Die Form will als Konsequenz der fehlenden Kilometer nicht ansteigen. Frust macht sich breit. Aber strengt man sich auch noch so an, die verbleibende Zeit ist einfach zu knapp. Soll man den Familienfrieden riskieren, nur um die anstehende Trainingseinheit noch in die verbleibenden Tagesstunden zu quetschen? Gibt es denn nichts Wichtigeres als Triathlon auf der Welt? Soll man es einfach sein lassen? Die teure, mühsam vom Mund abgesparte Ausrüstung, auf die man so stolz ist einfach verkaufen und zum gelegentlichen Gesundheitsjogger werden?

Wenn Sie diese Zeilen lesen und diese Gedanken wiedererkennen, kann ich Ihnen sagen, es ist völlig normal. Alle Hobbysportler gelangen irgendwann an den Punkt, wo man mit diesen Zweifeln kämpft. Das ist auch berechtigt. Manche Lebensumstände zwingen uns kürzer zu treten.

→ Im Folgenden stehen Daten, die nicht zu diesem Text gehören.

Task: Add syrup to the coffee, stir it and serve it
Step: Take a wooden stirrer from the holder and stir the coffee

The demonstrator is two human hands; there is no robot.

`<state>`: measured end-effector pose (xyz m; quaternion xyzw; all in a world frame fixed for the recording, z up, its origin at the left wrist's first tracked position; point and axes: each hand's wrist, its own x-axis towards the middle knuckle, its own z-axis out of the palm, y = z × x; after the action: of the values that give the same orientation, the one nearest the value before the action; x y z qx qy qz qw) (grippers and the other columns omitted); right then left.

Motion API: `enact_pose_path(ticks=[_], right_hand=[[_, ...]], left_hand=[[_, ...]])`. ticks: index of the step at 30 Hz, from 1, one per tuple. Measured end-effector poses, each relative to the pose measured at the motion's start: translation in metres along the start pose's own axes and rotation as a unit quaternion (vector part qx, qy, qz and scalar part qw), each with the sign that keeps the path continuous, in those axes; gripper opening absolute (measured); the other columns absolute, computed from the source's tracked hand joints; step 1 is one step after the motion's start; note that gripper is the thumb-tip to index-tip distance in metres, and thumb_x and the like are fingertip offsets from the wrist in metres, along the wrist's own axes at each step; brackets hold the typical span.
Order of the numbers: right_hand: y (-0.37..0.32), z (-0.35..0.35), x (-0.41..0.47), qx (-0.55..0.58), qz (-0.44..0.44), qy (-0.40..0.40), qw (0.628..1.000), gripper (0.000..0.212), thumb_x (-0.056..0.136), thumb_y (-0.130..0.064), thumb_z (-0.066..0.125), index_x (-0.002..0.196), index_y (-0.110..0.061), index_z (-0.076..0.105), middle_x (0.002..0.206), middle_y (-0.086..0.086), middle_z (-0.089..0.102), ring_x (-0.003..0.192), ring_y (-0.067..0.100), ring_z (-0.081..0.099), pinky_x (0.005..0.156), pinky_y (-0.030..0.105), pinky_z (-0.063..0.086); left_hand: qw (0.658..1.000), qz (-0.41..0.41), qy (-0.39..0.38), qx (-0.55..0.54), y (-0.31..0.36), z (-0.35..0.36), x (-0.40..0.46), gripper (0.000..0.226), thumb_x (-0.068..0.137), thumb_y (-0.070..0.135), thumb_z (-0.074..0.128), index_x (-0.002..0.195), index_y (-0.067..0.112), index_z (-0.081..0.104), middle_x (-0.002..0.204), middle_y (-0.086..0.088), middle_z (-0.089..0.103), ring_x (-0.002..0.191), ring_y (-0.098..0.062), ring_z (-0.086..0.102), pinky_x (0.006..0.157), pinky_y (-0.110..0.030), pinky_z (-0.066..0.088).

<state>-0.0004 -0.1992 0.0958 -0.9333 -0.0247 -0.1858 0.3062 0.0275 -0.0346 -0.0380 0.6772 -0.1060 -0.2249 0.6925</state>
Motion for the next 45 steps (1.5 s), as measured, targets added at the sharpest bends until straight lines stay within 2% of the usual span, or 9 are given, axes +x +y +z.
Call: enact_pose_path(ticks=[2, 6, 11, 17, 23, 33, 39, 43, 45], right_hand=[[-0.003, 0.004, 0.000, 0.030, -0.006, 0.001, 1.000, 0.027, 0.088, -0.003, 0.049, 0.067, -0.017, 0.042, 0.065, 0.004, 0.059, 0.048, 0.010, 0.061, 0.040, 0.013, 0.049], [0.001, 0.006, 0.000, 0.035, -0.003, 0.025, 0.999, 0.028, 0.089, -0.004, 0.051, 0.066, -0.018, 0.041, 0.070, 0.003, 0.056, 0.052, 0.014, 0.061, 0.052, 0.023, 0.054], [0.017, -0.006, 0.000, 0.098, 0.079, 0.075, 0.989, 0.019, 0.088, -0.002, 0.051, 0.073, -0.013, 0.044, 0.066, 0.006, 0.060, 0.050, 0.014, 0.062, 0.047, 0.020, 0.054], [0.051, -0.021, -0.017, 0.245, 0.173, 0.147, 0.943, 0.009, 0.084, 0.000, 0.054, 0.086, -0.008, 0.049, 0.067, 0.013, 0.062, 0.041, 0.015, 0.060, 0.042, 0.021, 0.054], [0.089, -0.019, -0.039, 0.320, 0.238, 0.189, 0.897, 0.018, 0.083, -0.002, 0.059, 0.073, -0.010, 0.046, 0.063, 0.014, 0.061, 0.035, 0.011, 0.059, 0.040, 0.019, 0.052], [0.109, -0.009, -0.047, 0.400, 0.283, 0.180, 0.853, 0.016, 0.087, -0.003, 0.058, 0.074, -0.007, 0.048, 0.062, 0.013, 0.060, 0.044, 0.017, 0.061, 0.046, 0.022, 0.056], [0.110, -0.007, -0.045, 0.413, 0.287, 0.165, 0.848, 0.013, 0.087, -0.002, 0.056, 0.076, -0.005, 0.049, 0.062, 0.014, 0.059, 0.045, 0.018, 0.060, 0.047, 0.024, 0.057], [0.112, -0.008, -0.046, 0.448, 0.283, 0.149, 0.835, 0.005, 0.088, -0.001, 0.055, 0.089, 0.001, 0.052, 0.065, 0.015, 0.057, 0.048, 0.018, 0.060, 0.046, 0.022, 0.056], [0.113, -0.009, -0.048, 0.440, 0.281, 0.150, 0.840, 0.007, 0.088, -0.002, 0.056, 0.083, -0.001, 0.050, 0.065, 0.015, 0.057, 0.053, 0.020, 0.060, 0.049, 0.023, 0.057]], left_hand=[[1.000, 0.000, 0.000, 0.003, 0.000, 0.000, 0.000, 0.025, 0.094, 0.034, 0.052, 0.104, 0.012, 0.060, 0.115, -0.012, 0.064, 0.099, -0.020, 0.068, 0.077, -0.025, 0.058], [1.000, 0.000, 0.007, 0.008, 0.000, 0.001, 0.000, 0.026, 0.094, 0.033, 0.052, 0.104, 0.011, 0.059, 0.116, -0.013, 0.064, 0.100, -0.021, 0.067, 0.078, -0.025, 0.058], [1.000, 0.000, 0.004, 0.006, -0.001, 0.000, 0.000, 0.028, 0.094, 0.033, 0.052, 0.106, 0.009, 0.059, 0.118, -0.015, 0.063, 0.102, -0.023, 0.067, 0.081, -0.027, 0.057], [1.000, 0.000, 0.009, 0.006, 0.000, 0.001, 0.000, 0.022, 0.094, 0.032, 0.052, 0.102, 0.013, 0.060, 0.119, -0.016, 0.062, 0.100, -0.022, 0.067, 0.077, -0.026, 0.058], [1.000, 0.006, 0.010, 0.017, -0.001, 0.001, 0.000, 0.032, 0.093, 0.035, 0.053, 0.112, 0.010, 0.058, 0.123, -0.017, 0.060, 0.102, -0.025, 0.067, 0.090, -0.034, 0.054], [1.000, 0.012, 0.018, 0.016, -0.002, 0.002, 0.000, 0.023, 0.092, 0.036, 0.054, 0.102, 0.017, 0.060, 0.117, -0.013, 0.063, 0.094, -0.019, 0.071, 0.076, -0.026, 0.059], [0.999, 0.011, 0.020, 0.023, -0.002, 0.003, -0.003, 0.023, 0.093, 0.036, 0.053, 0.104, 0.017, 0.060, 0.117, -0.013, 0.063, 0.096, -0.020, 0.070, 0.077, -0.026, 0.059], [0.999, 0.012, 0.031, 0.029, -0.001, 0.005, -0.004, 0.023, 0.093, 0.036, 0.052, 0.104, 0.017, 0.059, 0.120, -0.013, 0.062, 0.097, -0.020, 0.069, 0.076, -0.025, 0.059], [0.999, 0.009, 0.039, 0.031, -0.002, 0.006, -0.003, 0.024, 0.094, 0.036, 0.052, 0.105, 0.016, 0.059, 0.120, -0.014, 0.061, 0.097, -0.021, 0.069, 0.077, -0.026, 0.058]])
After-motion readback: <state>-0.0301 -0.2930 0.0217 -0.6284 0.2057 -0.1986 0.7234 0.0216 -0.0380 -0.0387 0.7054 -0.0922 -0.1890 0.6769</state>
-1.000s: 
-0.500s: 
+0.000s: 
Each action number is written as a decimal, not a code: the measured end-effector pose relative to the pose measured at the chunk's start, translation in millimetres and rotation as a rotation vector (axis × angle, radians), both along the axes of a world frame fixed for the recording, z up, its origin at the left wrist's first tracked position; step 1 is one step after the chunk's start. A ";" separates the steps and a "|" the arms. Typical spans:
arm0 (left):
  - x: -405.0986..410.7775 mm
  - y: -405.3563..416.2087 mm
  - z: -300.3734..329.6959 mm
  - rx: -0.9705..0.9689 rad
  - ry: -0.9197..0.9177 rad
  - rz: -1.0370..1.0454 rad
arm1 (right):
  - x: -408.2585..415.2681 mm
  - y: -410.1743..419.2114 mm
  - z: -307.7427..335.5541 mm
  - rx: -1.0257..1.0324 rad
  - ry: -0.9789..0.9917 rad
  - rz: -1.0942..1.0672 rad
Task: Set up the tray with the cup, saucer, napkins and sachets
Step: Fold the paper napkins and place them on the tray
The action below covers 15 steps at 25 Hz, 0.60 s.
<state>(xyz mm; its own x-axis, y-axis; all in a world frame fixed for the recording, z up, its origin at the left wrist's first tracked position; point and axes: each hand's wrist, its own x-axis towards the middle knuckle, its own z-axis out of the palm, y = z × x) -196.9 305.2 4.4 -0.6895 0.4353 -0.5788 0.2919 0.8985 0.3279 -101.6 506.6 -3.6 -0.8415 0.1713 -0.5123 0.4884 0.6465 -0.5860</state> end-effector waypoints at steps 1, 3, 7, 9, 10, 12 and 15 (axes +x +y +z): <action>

Dann versuche ich mich zu erinnern, warum ich diesen Sport betreibe. Was gibt mir der Triathlon zurück. Und dann Träume ich vom Wettkampf. Das durch nichts zu beschreibende Gefühl des Zieleinlaufes, die jubelnden Zuschauer, die Genugtuung es geschafft zu haben. Die Freunde die mit einem leiden. Die Trainingseinheiten bis zur Erschöpfung. Die Gemeinschaft der Triathleten. Die Wettkampf-Atmosphäre mit der Spannung vor dem Start.

Diese Liste könnte ich endlos weiterführen. Also was nun?

Man muss Kompromisse machen. Nicht jede verzweifelt durchgezogene Trainingseinheit macht wirklich Sinn, gerade wenn man müde und fertig ist vom Tag. Ich versuche in solchen Zeiten 3 Schlüsseleinheiten in der Woche einzuhalten:

1. Ein langer Lauf

2. Eine lange Radeinheit(wenn’s zeitlich nicht geht, eine kurze intensive Einheit)

3. Entweder zwei kurze oder eine lange Schwimmeinheit    

Das schafft man auch mit widrigen Umständen. Dass das nicht genug ist um eine Langdistanz vernünftig zu finishen ist klar, aber als Minimalprogramm in der ein oder anderen Woche machbar. Mir sind manchmal ganz Wochen komplett ausgefallen, andere waren eben beschriebene Minimalwochen und ich habe meine Langdistanz mit knapp über 11 Std. ins Ziel gebracht. Wichtig sind – und damit zitiere ich Luc van Lierde, dessen Marathonbestzeit im Ironman von 2:36 Std. immer noch Bestand hat – du kannst in der Ironman Vorbereitung viel versäumen, aber die letzten drei Monate musst du da sein.

Fazit: Jeder muss für sich entscheiden welche Entbehrungen, Kompromisse und Widrigkeiten er in Kauf nehmen will um diesen Sport betreiben zu können.